● Exercise description
Extract the data exactly, missing nothing.

● Supplied material
________________________
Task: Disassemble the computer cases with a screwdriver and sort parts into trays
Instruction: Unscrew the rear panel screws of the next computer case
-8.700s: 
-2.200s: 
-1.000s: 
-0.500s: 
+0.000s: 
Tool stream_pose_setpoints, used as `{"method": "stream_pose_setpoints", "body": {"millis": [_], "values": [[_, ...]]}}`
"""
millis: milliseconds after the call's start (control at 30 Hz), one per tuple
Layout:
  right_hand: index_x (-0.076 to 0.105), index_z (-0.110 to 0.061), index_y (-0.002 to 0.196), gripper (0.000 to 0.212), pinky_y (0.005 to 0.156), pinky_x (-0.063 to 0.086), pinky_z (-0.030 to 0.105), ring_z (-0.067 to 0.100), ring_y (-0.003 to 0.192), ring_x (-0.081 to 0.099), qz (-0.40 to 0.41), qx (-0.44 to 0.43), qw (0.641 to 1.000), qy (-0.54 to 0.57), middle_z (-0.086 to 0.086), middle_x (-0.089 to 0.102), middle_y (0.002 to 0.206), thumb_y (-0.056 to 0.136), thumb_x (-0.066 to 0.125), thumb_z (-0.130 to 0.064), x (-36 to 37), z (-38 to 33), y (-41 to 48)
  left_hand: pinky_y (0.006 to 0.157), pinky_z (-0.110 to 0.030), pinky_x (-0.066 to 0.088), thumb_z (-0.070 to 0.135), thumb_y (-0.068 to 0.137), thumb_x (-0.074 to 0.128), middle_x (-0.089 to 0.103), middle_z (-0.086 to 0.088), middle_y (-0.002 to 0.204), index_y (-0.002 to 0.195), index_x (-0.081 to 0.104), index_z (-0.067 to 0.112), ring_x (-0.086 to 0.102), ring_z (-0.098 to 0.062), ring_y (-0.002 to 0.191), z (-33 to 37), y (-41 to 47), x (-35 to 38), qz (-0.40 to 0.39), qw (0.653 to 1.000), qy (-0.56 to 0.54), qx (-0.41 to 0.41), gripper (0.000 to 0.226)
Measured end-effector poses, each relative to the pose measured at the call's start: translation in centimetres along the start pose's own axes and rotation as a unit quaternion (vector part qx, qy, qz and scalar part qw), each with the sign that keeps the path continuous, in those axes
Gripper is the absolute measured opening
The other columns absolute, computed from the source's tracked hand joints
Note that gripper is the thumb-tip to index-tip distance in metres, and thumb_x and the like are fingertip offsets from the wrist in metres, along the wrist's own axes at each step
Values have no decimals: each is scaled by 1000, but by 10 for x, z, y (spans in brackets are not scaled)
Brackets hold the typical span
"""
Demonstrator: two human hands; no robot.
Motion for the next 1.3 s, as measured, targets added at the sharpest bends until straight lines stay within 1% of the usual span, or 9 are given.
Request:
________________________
● Task answer
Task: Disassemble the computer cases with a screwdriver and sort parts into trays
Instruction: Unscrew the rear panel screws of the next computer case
-8.700s: 
-2.200s: 
-1.000s: 
-0.500s: 
+0.000s: 
Tool stream_pose_setpoints, used as `{"method": "stream_pose_setpoints", "body": {"millis": [_], "values": [[_, ...]]}}`
"""
millis: milliseconds after the call's start (control at 30 Hz), one per tuple
Layout:
  right_hand: index_x (-0.076 to 0.105), index_z (-0.110 to 0.061), index_y (-0.002 to 0.196), gripper (0.000 to 0.212), pinky_y (0.005 to 0.156), pinky_x (-0.063 to 0.086), pinky_z (-0.030 to 0.105), ring_z (-0.067 to 0.100), ring_y (-0.003 to 0.192), ring_x (-0.081 to 0.099), qz (-0.40 to 0.41), qx (-0.44 to 0.43), qw (0.641 to 1.000), qy (-0.54 to 0.57), middle_z (-0.086 to 0.086), middle_x (-0.089 to 0.102), middle_y (0.002 to 0.206), thumb_y (-0.056 to 0.136), thumb_x (-0.066 to 0.125), thumb_z (-0.130 to 0.064), x (-36 to 37), z (-38 to 33), y (-41 to 48)
  left_hand: pinky_y (0.006 to 0.157), pinky_z (-0.110 to 0.030), pinky_x (-0.066 to 0.088), thumb_z (-0.070 to 0.135), thumb_y (-0.068 to 0.137), thumb_x (-0.074 to 0.128), middle_x (-0.089 to 0.103), middle_z (-0.086 to 0.088), middle_y (-0.002 to 0.204), index_y (-0.002 to 0.195), index_x (-0.081 to 0.104), index_z (-0.067 to 0.112), ring_x (-0.086 to 0.102), ring_z (-0.098 to 0.062), ring_y (-0.002 to 0.191), z (-33 to 37), y (-41 to 47), x (-35 to 38), qz (-0.40 to 0.39), qw (0.653 to 1.000), qy (-0.56 to 0.54), qx (-0.41 to 0.41), gripper (0.000 to 0.226)
Measured end-effector poses, each relative to the pose measured at the call's start: translation in centimetres along the start pose's own axes and rotation as a unit quaternion (vector part qx, qy, qz and scalar part qw), each with the sign that keeps the path continuous, in those axes
Gripper is the absolute measured opening
The other columns absolute, computed from the source's tracked hand joints
Note that gripper is the thumb-tip to index-tip distance in metres, and thumb_x and the like are fingertip offsets from the wrist in metres, along the wrist's own axes at each step
Values have no decimals: each is scaled by 1000, but by 10 for x, z, y (spans in brackets are not scaled)
Brackets hold the typical span
"""
Demonstrator: two human hands; no robot.
Motion for the next 1.3 s, as measured, targets added at the sharpest bends until straight lines stay within 1% of the usual span, or 9 are given.
Request:

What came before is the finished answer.